Kilgrave is finally dispatched at Jessica’s hands, but not before we see the vestiges of his romantic persona be completely destroyed, and his true nature fully revealed. Though his pretence of love for Jessica was never convincing, its total abandonment in AKA Smile (the title itself a reference to sexist street harassment) betrayed the extent of his hatred. Far from the flatterer of previous weeks, an embittered Kilgrave delights in the thought of torturing Jessica before her death.
It is this misogyny that ultimately undoes him- the thought of possessing Jessica becomes too intoxicating for him to resist, and he buys into her act of helplessness because it’s what he wants in his heart to believe.
David Tennant and the writing team created a fantastic and disturbing villain- mind control has been the series’ potent central allegory for abuse, and its biggest asset. His loss is necessary- Kilgrave wouldn’t have sustained a second season- but replacing him will be difficult.
Where does the future of the show lie? The new antagonist must surely be Dr. Kozlov, though whether he will appear in The Defenders or Jessica Jones is unclear. Trish’s research into IGH will hopefully yield a tighter plot in season two, something the show had difficulties with despite its strong characterisation.
The reappearance of Will Simpson is likely to be on the cards too, either as himself or as the comic book villain Nuke. If we want to learn more, we’ll have to read the Alias comics, which is the first task on my list for the holidays.
With the end of season one comes the transformation of many relationships. As Malcolm says, Luke and Jessica are isolated not only from those without powers, but also from each other. The couple seem to have recognised that Reva’s death represents an obstacle they cannot overcome together- Jessica lets go of the future she envisaged with Luke, and he leaves the apartment headed for his own Marvel show.

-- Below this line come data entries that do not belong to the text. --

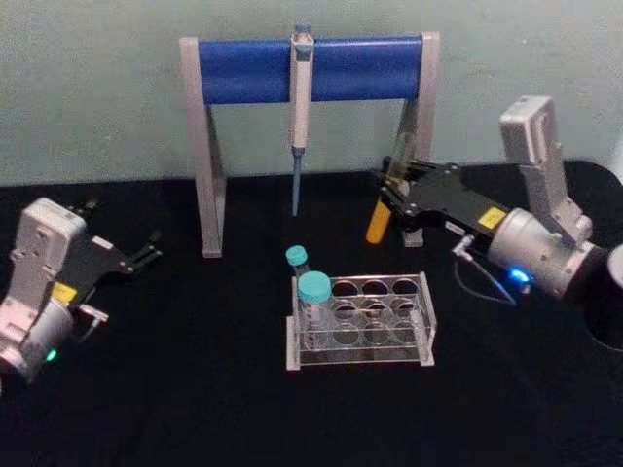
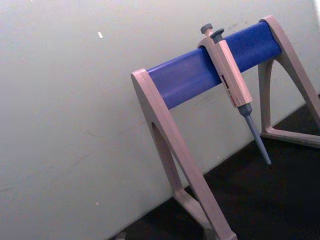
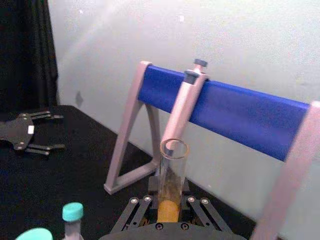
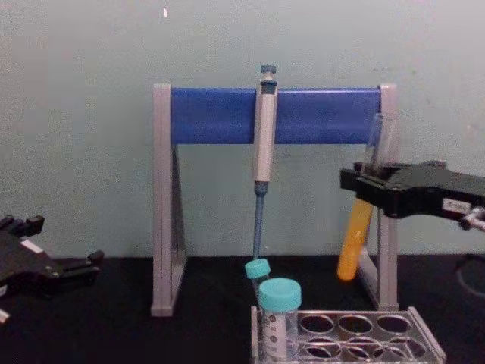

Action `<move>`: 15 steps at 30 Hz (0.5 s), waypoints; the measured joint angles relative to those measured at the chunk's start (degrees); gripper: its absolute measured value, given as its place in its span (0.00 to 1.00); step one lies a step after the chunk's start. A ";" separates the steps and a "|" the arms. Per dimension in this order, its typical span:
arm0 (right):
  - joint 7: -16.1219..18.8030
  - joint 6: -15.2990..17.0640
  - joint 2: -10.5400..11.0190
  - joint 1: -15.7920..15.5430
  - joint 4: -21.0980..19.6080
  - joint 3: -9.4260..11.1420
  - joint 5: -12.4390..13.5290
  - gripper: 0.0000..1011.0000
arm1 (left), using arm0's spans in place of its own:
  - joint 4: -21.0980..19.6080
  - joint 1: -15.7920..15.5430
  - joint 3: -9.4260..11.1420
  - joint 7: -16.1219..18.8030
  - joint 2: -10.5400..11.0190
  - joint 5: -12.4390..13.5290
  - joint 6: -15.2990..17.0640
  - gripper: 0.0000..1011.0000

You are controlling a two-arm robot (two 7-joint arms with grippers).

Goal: Pick up the test tube from the test tube rack, shake it, then place it back into the test tube rack.

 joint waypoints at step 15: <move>-0.19 2.56 5.50 -9.55 -12.26 3.27 3.07 0.23 | 0.00 0.00 0.00 0.00 0.00 0.00 0.00 0.99</move>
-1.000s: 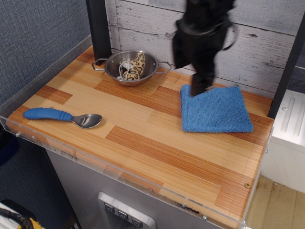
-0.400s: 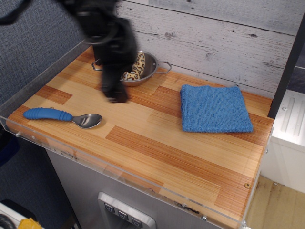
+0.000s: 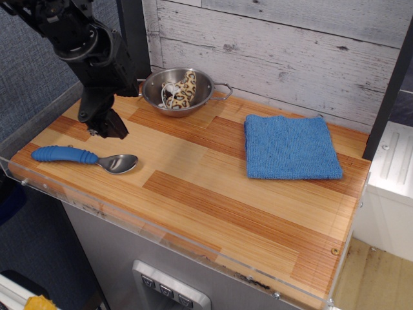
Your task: Move the spatula at the edge of the table.
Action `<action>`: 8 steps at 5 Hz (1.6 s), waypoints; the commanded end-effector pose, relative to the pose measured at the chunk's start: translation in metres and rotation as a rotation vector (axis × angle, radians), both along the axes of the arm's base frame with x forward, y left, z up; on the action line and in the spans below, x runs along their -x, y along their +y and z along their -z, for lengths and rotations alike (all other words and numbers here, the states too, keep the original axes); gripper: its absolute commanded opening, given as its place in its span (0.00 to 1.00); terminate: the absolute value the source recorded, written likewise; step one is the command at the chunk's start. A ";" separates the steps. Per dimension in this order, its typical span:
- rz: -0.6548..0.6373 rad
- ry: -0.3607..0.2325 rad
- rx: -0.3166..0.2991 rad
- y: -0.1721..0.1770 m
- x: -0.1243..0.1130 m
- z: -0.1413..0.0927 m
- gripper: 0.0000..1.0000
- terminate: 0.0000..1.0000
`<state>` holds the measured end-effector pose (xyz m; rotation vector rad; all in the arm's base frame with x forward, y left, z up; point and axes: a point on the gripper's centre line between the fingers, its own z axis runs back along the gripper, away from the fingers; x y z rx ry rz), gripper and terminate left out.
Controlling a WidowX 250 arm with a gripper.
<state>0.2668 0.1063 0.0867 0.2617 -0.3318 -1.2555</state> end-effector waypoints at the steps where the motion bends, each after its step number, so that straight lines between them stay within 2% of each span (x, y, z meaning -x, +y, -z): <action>1: -0.049 -0.012 -0.079 0.037 -0.001 -0.010 1.00 0.00; 2: -0.073 0.037 -0.144 0.049 0.003 -0.001 1.00 0.00; 4: -0.080 0.117 -0.189 0.058 0.014 0.021 1.00 0.00; 5: -0.100 0.160 -0.163 0.065 0.014 0.034 1.00 0.00; 6: -0.115 0.215 -0.181 0.070 0.017 0.049 1.00 0.00; 8: -0.130 0.264 -0.168 0.076 0.014 0.067 1.00 0.00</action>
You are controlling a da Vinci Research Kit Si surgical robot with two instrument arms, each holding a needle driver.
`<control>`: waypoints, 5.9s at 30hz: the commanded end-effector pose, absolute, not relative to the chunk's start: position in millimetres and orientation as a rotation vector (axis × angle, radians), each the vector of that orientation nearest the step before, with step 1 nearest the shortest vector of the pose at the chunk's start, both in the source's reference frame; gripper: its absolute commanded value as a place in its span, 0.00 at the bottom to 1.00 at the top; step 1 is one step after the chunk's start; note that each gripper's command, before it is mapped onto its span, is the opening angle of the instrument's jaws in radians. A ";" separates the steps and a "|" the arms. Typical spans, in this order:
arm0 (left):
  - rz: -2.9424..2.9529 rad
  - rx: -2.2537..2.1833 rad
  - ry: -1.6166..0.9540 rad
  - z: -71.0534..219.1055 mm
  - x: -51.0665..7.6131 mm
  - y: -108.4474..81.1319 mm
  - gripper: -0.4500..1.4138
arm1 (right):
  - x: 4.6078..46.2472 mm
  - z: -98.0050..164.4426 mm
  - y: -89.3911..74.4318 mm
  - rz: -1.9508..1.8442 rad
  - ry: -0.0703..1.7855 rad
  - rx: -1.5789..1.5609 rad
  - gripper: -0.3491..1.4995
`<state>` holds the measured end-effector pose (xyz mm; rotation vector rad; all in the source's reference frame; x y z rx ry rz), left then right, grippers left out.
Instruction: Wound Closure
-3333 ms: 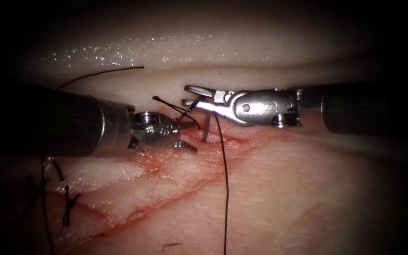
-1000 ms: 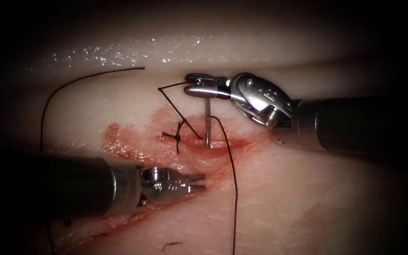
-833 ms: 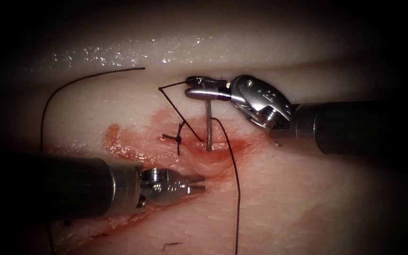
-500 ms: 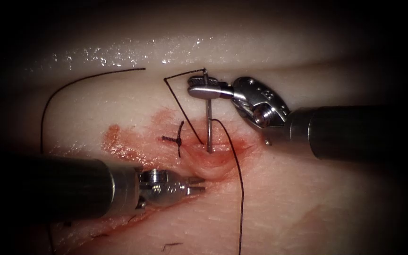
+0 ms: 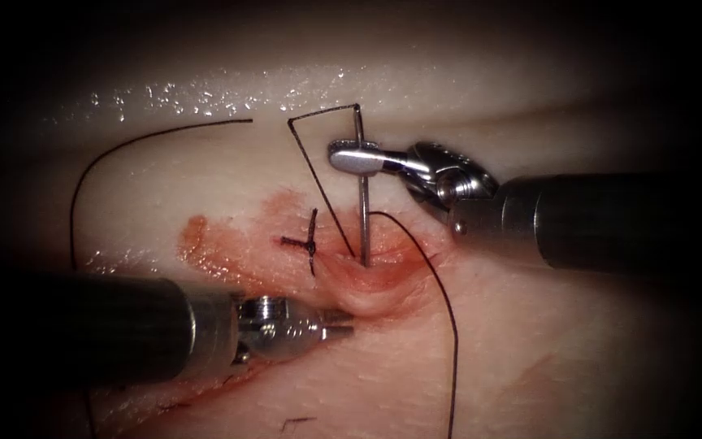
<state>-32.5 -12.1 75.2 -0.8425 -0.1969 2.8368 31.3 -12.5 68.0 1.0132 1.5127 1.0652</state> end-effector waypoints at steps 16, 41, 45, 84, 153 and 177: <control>2.831 -0.842 -0.203 75.7 -32.3 -12.2 0.32 | 34.6 62.7 -20.7 1.237 1.412 1.263 0.00; 2.833 -0.838 -0.201 75.5 -31.8 -11.9 0.31 | 36.2 57.4 -28.4 1.455 1.186 1.587 0.00; 2.834 -0.835 -0.198 75.5 -31.8 -11.9 0.31 | 37.1 56.3 -29.9 1.453 1.160 1.635 0.00; 2.821 -0.827 -0.203 73.1 -32.2 -11.7 0.30 | 31.4 57.5 -21.6 1.341 1.676 0.896 0.73; 2.270 -1.857 -0.717 62.5 -36.5 -16.9 0.00 | 21.7 63.1 -16.8 0.818 1.638 0.357 0.50; 2.561 -1.169 -0.679 58.0 -27.9 -17.0 0.00 | 25.7 60.8 -19.2 0.637 1.543 0.487 0.52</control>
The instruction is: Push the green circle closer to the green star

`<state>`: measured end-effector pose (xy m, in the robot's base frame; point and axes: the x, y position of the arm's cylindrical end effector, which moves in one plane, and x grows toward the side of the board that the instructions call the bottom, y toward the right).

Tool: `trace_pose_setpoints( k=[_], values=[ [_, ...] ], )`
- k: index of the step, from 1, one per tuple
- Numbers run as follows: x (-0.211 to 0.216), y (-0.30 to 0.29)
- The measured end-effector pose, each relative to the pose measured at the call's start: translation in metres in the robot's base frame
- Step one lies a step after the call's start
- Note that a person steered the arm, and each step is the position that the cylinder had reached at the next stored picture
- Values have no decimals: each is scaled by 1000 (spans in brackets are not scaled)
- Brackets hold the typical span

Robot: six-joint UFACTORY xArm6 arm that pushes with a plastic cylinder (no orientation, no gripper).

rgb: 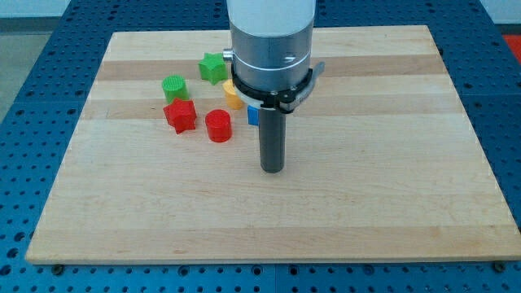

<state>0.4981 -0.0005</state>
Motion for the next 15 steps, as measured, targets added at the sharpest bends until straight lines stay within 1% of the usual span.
trace_pose_setpoints(
  k=[6, 9, 10, 11, 12, 13, 14, 15],
  values=[
    [-2, 0],
    [8, 0],
    [-7, -3],
    [-10, -50],
    [3, -123],
    [-13, -188],
    [-57, -233],
    [-85, -238]
  ],
)
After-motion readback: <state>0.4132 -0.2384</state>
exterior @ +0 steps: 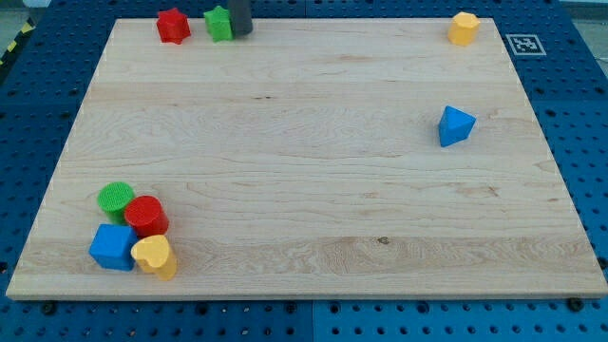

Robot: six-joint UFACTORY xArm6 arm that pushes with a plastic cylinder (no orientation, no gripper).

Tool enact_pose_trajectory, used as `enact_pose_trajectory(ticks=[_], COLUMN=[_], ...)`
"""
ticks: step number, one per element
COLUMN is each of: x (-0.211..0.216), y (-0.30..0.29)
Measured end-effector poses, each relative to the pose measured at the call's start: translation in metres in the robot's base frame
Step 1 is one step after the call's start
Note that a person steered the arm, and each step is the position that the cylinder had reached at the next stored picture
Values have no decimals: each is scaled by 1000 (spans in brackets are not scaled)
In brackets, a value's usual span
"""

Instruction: Move the yellow hexagon below the green star

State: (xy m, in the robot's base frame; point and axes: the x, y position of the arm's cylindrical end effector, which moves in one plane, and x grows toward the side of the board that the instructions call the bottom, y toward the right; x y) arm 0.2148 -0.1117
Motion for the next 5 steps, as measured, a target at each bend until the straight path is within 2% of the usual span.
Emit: enact_pose_trajectory(ticks=[1,2,4,5], x=[0,0,26,67], y=[-20,6,213,307])
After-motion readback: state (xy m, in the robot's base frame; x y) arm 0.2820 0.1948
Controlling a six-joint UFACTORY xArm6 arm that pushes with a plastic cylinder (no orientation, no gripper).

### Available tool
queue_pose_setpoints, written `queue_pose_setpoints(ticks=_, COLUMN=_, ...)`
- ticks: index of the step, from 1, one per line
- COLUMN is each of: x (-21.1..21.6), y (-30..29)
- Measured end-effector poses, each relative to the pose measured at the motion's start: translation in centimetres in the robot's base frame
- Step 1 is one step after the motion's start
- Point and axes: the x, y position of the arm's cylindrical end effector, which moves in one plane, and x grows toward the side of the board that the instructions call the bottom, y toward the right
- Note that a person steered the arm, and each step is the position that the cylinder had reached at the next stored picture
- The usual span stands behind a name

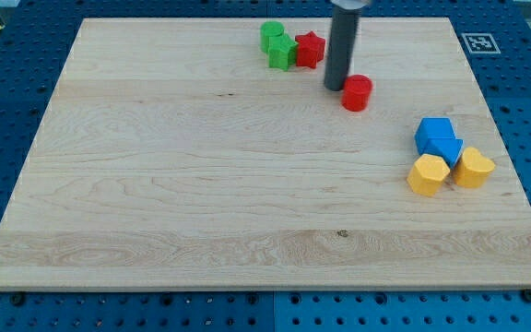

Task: Move the red circle into the group blocks

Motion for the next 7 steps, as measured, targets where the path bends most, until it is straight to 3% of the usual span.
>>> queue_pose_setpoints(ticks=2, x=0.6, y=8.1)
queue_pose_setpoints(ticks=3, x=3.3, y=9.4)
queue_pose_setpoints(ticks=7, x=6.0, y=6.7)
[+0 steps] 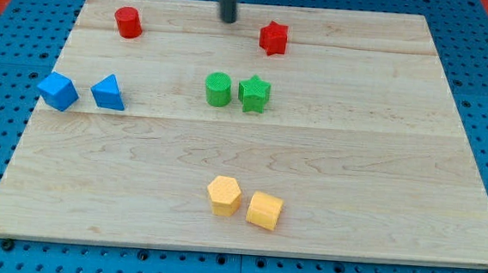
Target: Slide red star to the green star
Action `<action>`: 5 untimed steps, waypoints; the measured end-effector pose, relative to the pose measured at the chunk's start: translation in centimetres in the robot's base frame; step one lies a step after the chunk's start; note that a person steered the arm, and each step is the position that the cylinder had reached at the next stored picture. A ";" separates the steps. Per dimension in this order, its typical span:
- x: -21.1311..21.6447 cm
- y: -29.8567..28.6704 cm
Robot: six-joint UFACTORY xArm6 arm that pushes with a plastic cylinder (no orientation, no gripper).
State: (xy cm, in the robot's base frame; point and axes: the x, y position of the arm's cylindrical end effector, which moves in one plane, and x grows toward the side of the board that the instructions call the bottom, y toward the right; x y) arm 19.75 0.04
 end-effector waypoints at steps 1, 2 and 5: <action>1.6 6.4; 5.1 3.5; 11.1 5.6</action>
State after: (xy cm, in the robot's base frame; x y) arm 30.90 5.62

Claire Temple (light of my life) reportedly plays a large role in the upcoming Luke Cage series, and may well help him reach a new beginning outside of his wife’s death. She’s already saved Luke’s life once (by draining spinal fluid through his eye, proving once and for all that Claire is tough as hell). If any connection is to be found, it’s through people like her, the heroic individuals that surround Luke and Jessica and keep them grounded.
Jessica’s ending is not exactly a happy one- she’s free of the threat of Kilgrave, of course, but at a great personal cost. The process is unavoidably traumatic, and recovery will not be easy. It’s a good job that she has Trish and Malcolm by her side, taking her calls and making her take care of herself.
After news of Kilgrave’s death spreads, Jessica becomes an ersatz local hero, however much she may resent it. Whether or not she assumes this mantle, the audience knows that Jessica is nothing less than heroic.
On the whole, Jessica Jones has been an original, sophisticated show. A hardboiled detective drama with a feminist heart, its exploration of trauma and rape culture is pretty much unparalleled by any other series currently airing.
The first season could be a beautiful, self-contained series all on its own, but I can’t deny I’m pretty desperate for more of Alias Investigations. If any show can pull a strong second season out of the bag, it’s this one.